# EXERCISE OBJECTIVE
Write out the full listing exactly as given, minus the images.
======== SUPPLIED MATERIAL ========
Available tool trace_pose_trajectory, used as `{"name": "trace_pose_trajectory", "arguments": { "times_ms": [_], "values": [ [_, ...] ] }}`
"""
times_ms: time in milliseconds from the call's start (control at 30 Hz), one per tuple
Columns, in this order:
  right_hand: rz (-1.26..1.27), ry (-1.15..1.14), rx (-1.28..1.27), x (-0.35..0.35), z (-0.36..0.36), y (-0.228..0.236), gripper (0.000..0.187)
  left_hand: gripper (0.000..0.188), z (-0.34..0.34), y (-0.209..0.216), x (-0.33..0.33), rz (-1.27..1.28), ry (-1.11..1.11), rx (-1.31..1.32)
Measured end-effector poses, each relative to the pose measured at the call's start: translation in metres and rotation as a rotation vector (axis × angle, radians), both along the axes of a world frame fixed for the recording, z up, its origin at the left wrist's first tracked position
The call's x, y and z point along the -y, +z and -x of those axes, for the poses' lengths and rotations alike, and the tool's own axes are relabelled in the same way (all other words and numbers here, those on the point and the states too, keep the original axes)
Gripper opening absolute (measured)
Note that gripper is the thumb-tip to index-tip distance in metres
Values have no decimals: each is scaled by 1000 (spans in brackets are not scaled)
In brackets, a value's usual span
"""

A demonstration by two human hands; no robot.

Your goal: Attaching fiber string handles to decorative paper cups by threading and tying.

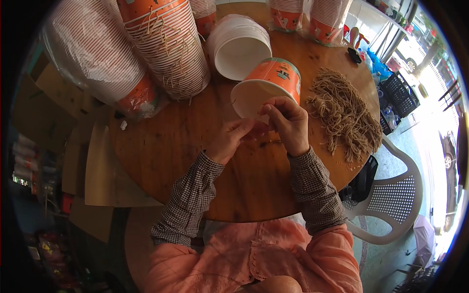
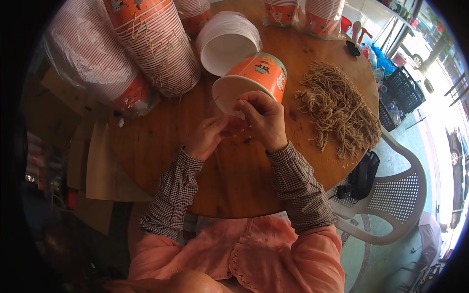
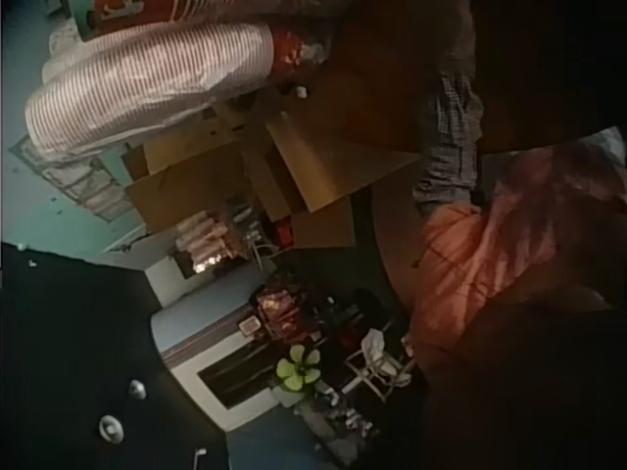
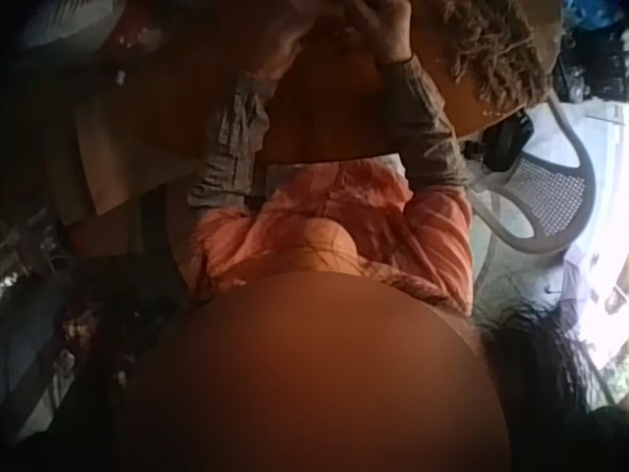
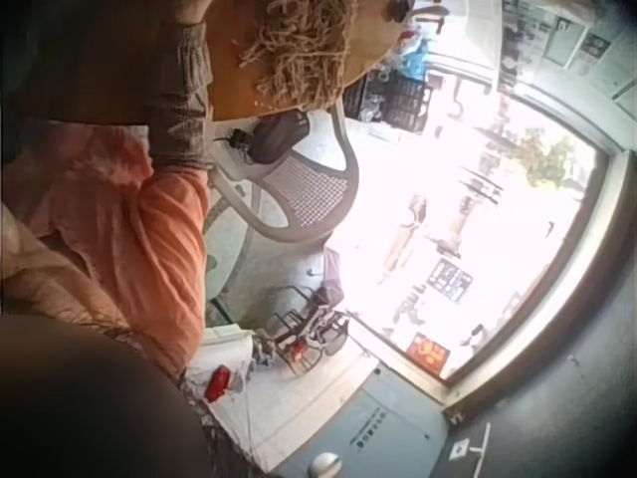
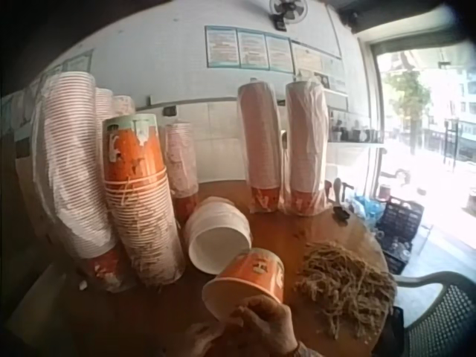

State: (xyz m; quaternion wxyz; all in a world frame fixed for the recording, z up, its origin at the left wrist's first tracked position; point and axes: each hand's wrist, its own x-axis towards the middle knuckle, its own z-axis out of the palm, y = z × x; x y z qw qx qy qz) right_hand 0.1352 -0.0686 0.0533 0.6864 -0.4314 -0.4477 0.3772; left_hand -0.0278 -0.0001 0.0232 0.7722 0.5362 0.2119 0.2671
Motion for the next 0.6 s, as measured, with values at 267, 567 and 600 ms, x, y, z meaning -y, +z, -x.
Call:
{"name": "trace_pose_trajectory", "arguments": {
  "times_ms": [267,567,600],
  "values": [
    [10,-89,73,-5,-2,-6,8,23,2,4,-1,-10,-118,-21],
    [-44,-235,595,-3,6,-8,16,17,8,11,-7,-239,161,-210],
    [-180,-164,565,-4,9,-8,16,18,9,11,-7,-287,137,-222]
  ]
}}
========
# EXERCISE ANSWER
Available tool trace_pose_trajectory, used as `{"name": "trace_pose_trajectory", "arguments": { "times_ms": [_], "values": [ [_, ...] ] }}`
"""
times_ms: time in milliseconds from the call's start (control at 30 Hz), one per tuple
Columns, in this order:
  right_hand: rz (-1.26..1.27), ry (-1.15..1.14), rx (-1.28..1.27), x (-0.35..0.35), z (-0.36..0.36), y (-0.228..0.236), gripper (0.000..0.187)
  left_hand: gripper (0.000..0.188), z (-0.34..0.34), y (-0.209..0.216), x (-0.33..0.33), rz (-1.27..1.28), ry (-1.11..1.11), rx (-1.31..1.32)
Measured end-effector poses, each relative to the pose measured at the call's start: translation in metres and rotation as a rotation vector (axis × angle, radians), both along the axes of a world frame fixed for the recording, z up, its origin at the left wrist's first tracked position
The call's x, y and z point along the -y, +z and -x of those axes, for the poses' lengths and rotations alike, and the tool's own axes are relabelled in the same way (all other words and numbers here, those on the point and the states too, keep the original axes)
Gripper opening absolute (measured)
Note that gripper is the thumb-tip to index-tip distance in metres
Values have no decimals: each is scaled by 1000 (spans in brackets are not scaled)
In brackets, a value's usual span
"""

A demonstration by two human hands; no robot.

Your goal: Attaching fiber string handles to decorative paper cups by threading and tying.


State: (xyz m; quaternion wxyz; all in a world frame fixed for the recording, z up, its origin at the left wrist's first tracked position; point and axes: each hand's wrist, its own x-axis towards the middle knuckle, its own z-axis out of the palm, y = z × x; x y z qw qx qy qz) right_hand 0.1352 -0.0686 0.0533 0.6864 -0.4314 -0.4477 0.3772; left_hand -0.0278 -0.0001 0.0232 0.7722 0.5362 0.2119 0.2671
Motion for the next 0.6 s, as measured, with values at 267, 567 and 600 ms, x, y, z meaning -y, +z, -x.
Call:
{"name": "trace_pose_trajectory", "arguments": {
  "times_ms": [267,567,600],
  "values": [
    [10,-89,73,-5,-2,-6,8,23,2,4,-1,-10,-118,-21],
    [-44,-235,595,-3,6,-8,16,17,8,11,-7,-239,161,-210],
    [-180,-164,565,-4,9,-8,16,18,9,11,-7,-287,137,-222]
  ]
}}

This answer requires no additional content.